=== BRIEF ===
From the line with "Identify brown garment." to the final line of the records, reproduce every line exactly and only those lines.

START DATA FOR THIS TASK

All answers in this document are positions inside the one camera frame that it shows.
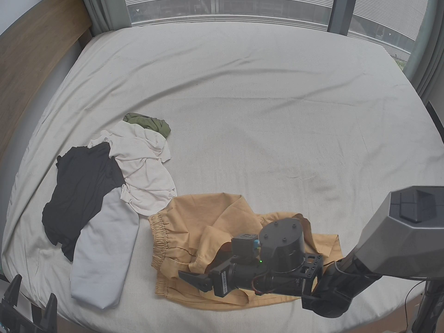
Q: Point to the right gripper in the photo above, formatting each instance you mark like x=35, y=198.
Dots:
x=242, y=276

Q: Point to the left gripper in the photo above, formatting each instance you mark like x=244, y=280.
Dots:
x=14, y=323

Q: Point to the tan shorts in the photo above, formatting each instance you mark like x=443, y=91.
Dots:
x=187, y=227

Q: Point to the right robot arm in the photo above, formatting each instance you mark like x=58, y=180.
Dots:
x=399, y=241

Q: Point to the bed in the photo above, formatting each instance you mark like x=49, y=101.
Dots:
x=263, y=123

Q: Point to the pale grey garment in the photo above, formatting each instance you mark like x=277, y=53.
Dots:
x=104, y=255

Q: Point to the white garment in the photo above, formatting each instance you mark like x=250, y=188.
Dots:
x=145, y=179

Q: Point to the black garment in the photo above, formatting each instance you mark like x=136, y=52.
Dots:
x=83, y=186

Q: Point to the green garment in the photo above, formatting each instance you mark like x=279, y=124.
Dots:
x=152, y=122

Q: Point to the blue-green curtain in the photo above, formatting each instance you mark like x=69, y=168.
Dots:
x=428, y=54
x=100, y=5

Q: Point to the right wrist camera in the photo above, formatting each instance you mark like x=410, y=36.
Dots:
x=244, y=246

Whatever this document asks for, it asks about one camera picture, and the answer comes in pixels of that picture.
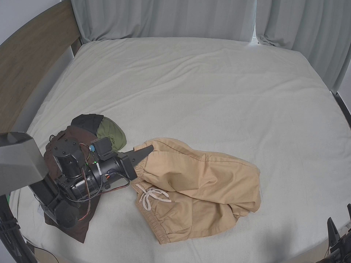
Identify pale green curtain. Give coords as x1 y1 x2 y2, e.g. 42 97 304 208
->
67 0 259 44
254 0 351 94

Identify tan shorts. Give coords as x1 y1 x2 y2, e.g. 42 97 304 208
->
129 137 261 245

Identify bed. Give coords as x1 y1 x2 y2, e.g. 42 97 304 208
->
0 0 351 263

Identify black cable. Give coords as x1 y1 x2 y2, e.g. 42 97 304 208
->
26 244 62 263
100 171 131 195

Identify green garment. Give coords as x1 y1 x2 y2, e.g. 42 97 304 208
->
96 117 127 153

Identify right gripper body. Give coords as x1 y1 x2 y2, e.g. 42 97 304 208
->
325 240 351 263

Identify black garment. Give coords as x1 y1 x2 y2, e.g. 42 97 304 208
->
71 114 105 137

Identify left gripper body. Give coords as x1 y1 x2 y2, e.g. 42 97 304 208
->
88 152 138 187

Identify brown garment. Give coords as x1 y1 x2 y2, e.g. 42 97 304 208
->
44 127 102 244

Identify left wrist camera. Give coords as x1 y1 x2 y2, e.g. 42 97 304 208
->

END DATA FOR THIS TASK

=== TASK SOLUTION ===
Identify brown garment. Give coords as x1 y1 x2 y2, e.g. 42 97 304 208
->
44 127 102 244

Identify left wrist camera. Give coords as x1 y1 x2 y2, e.g. 42 97 304 208
->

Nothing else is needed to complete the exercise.